Ishrin chose not to mention the theory of simulation for ease of mind. He didn’t like that theory very much. Nor did he expand on what reality was actually made of, as that was mostly a speculation on his part, and he struggled to reconcile universal consciousness with all that he had seen after and including his encounter with a god.
“Wait. Those codes… weak spots. Did someone put them there?”
Ishrin smiled. Melina was quick, and Lisette too was wearing the face of someone who was beginning to string together a few things. He wondered what was going through her mind.
“That’s the question. Did someone create gravity? Matter? Energy? Who knows? It doesn’t matter. Mana already changes reality to an extent, I just happen to know other ways. They are more complicated, almost impossible to find unless someone has access to… say, artificial intelligence and supercomputers, but they exist.”
“Artificial computers?”
Ishrin shrugged. “I used to travel a lot. Magic is not all there is to the universe. Multiverse, I guess. Now watch, and please, don’t be startled by the voice of reality when it speaks.”
“The what???”
But Ishrin was not listening. He spoke a word of power, and the ritual activated. The sword, set on the ground at the center of the strange shape of lines, magical and mundane materials glowed briefly.

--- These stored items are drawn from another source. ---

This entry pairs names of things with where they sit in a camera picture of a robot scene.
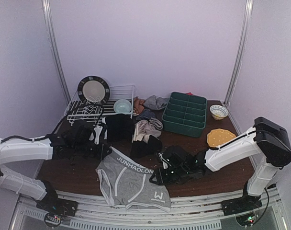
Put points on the green compartment tray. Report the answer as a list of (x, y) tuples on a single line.
[(185, 114)]

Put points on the aluminium frame post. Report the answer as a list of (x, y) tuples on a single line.
[(240, 51), (52, 38)]

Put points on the brown crumpled underwear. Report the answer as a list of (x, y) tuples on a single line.
[(138, 105)]

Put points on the black crumpled underwear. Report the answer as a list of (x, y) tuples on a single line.
[(141, 149)]

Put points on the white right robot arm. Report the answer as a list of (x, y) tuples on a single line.
[(264, 137)]

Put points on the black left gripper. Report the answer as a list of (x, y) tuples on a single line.
[(102, 140)]

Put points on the light blue bowl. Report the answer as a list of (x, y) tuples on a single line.
[(122, 106)]

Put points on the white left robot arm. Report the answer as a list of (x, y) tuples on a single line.
[(48, 147)]

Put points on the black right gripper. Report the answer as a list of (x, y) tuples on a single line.
[(163, 173)]

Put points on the grey boxer briefs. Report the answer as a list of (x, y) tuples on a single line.
[(125, 182)]

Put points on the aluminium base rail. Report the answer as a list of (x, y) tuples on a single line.
[(93, 213)]

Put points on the black rimmed plate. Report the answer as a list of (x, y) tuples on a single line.
[(93, 89)]

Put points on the blue striped underwear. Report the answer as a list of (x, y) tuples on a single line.
[(146, 114)]

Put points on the patterned white bowl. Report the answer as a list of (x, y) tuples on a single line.
[(218, 112)]

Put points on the left aluminium frame post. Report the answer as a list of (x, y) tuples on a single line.
[(52, 38)]

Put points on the right aluminium frame post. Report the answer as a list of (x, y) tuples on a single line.
[(240, 51)]

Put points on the grey crumpled underwear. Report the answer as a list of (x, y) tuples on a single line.
[(156, 103)]

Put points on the beige striped underwear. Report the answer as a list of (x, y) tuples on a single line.
[(145, 129)]

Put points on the yellow plate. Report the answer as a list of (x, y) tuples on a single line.
[(217, 137)]

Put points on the white wire dish rack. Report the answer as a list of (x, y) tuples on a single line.
[(77, 110)]

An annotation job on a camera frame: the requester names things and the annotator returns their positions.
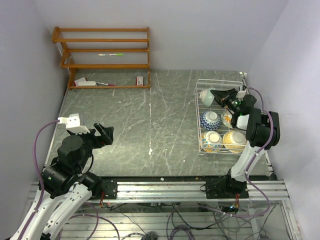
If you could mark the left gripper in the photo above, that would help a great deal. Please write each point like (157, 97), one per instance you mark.
(99, 140)

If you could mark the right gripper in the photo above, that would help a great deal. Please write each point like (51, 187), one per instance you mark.
(224, 96)

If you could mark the pale green ribbed bowl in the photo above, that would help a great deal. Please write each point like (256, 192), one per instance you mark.
(207, 97)

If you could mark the orange flower bowl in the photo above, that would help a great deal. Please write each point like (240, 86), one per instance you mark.
(226, 118)

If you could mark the red patterned bowl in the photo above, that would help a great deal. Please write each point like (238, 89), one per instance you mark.
(210, 120)

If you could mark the blue yellow patterned bowl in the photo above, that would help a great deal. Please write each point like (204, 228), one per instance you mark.
(234, 141)

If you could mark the orange blue patterned bowl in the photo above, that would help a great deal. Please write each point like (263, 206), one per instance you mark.
(211, 142)

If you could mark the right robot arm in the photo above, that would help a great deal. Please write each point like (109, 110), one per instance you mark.
(262, 131)

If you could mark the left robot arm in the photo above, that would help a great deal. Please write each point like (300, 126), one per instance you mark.
(64, 185)

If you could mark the wooden shelf rack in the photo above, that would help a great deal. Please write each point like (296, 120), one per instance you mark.
(81, 46)

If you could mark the pink white pen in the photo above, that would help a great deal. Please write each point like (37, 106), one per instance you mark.
(105, 84)

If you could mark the small red white box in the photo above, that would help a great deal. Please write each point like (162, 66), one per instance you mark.
(139, 81)

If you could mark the green white pen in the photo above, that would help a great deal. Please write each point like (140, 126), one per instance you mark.
(110, 54)

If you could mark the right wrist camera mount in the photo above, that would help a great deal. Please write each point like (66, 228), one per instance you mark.
(242, 91)

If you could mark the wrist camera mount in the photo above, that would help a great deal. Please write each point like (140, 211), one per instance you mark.
(242, 91)
(73, 124)

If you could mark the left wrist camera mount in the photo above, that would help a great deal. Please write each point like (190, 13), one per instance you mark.
(73, 124)

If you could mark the white wire dish rack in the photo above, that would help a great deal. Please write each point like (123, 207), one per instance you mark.
(202, 84)

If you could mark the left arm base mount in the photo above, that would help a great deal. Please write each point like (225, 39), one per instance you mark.
(109, 189)

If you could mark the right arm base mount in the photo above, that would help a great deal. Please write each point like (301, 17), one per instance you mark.
(215, 191)

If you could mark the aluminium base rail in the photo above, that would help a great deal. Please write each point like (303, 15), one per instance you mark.
(153, 192)

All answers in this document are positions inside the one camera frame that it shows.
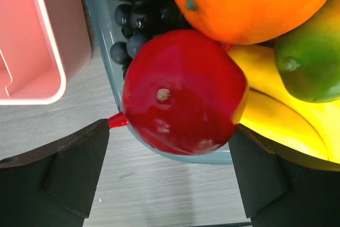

Ritual successful: Magic Pebble. This sword is now enchanted and can cast a weak magic projectile.
Then he did it again.
Ritual successful: Magic Pebble 2.
And again.
Ritual successful: Magic Pebble 3.
Ritual successful: Magic Pebble 4.
Ritual successful: Magic Pebble 5.
After he was done, he turned to the two awestruck women with a flourish and a grin.
“Well then, girls. Congratulations, you just witnessed a true ritual. Not the knockoff stuff I did with the magical materials. This is actual, reality bending stuff.”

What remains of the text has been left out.